Cette amitié se rompt à une vitesse vertigineuse, le narrateur à la première personne sans nom passe de dandy à moraliste, de “miscast”, comme il le croit lui-même, à combattant pour les victimes abusées de son obtus rival. Trois hommes approchent de midi. Et une dizaine de femmes qui, dans une scène grandiose, se connectent en visioconférence avec le héros involontaire du roman et racontent leurs histoires qu’il n’arrête pas d’écrire. Ils racontent des ramassages de SMS tard dans la nuit, d’être flattés, courtisés, promus et largués. Sophia est l’une d’entre elles et la véritable héroïne du roman qui a eu des relations sexuelles avec le patron et s’est fait larguer. Qui agit de manière ambivalente, qui veut voir l’agresseur puni, mais refait l’amour avec lui dans une sorte de démonstration de pouvoir inversée. Elle vit à travers la peur, la honte et le dégoût et devient une battante.
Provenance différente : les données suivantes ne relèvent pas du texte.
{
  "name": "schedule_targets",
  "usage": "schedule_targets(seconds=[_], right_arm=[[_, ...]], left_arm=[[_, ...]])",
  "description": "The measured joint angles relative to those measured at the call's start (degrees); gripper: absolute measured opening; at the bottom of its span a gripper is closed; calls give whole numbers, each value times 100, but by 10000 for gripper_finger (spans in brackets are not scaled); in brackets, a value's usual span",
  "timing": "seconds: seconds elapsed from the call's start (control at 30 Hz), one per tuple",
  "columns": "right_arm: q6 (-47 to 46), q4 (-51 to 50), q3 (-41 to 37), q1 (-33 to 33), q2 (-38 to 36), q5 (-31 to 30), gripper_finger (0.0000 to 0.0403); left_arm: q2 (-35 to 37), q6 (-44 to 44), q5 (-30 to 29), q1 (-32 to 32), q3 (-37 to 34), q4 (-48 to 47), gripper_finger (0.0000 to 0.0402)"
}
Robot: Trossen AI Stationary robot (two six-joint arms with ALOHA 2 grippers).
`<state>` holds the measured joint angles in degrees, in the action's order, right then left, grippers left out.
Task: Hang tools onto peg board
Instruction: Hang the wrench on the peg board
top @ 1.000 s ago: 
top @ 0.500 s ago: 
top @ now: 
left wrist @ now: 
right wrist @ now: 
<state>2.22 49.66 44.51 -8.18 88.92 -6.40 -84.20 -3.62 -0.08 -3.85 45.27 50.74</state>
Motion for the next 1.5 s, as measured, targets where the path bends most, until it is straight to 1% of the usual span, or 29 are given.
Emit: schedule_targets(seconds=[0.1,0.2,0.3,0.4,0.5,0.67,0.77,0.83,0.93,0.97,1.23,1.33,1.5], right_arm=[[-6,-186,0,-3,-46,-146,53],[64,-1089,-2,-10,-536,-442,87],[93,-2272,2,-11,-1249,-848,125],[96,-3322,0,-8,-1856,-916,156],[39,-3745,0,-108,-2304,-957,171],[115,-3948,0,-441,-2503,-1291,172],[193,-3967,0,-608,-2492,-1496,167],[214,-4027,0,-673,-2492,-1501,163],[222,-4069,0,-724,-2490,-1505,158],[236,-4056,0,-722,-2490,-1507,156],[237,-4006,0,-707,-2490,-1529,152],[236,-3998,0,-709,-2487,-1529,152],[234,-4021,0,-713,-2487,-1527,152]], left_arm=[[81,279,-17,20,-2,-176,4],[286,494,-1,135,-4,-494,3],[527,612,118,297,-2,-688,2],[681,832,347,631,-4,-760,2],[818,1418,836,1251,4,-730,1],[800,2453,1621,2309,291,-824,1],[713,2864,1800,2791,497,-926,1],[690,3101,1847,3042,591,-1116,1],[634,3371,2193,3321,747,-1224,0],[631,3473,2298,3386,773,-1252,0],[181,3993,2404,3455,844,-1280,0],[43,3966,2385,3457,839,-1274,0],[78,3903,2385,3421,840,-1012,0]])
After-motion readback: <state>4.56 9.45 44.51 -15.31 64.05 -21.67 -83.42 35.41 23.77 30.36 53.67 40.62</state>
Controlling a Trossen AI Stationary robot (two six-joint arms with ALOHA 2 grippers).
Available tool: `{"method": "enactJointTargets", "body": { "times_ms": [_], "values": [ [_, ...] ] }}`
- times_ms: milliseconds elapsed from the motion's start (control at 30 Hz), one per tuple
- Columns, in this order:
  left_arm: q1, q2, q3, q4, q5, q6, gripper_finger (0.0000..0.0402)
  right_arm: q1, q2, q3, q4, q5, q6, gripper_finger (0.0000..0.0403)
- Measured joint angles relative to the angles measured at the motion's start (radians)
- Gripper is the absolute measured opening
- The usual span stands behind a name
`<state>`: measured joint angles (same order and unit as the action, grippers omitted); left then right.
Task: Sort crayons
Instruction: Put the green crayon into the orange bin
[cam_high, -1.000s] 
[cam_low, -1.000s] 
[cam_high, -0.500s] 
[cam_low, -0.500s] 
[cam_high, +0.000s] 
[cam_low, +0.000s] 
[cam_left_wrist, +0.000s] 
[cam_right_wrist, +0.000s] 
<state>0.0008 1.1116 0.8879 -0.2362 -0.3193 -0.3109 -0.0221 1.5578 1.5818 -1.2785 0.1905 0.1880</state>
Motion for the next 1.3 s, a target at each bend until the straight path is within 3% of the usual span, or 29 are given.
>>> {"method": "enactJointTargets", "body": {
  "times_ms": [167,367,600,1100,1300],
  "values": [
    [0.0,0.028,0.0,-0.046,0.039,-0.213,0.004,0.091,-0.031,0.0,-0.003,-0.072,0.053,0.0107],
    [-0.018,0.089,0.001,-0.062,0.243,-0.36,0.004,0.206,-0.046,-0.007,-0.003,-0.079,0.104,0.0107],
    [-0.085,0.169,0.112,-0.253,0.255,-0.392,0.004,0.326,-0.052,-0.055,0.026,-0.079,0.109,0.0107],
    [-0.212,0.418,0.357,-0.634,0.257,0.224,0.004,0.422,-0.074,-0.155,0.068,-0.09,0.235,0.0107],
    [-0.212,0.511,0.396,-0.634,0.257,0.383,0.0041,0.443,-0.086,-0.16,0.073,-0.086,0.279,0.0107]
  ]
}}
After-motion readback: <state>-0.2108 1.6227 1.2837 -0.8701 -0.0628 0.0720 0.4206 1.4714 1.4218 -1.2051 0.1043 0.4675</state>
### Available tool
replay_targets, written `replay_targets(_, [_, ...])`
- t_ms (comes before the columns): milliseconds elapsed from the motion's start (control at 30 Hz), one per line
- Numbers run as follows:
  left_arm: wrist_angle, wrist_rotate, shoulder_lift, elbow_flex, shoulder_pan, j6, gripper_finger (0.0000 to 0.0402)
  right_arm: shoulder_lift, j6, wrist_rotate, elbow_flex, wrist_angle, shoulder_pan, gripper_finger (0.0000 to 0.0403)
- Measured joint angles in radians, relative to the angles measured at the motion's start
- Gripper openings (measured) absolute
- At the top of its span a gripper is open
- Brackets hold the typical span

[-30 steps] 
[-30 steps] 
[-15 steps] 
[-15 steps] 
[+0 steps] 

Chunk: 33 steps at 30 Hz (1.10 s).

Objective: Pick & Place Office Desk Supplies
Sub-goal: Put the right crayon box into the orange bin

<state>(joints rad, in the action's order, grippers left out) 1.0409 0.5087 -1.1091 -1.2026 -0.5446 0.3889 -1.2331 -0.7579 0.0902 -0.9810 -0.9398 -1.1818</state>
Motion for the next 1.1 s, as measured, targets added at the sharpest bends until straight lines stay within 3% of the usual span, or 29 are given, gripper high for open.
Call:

La façon dont Stuckrad-Barre frappe son son, sa langue, est magistrale.

Cette histoire n’a pas de gagnants

Le laconicisme et la comédie s’évaporent au fur et à mesure que l’histoire atteint son paroxysme. Tout est à dire : un discours épique et colérique contre l’arrogant rédacteur en chef, contre sa vision du monde et les mécanismes de l’abus, une constellation de crimes judiciaires méticuleuse et presque sinistre dans laquelle le personnage principal et son futur ex -petit ami se font face de plus en plus inconciliable, tandis que de plus en plus de victimes se révèlent. Mais (Attention, spoilers !) Pas de fin heureuse. Plutôt (Attention, spoilers !) l’échec du héros alors que l’abus de pouvoir finit par se répandre dans son paradis californien. Cette histoire n’a pas de gagnants.

“J’ai juste honte. Pour… je ne sais pas, pour moi, pour tous les hommes, je ne sais pas », dit à un moment donné le narrateur à la première personne de Stuckrad.

Peut-on rappeler les vrais personnages Stuckrad-Barre, Döpfner, Reichelt ? Clair. Mais le livre de Stuckrad peut faire plus.

À la fin, il y a une récapitulation des paroles d’ouverture : Ne sois pas un connard. Aussi simple que cela.

Note de transparence : Benjamin von Stuckrad-Barre était rédacteur en chef et écrivain pour Rolling Stone.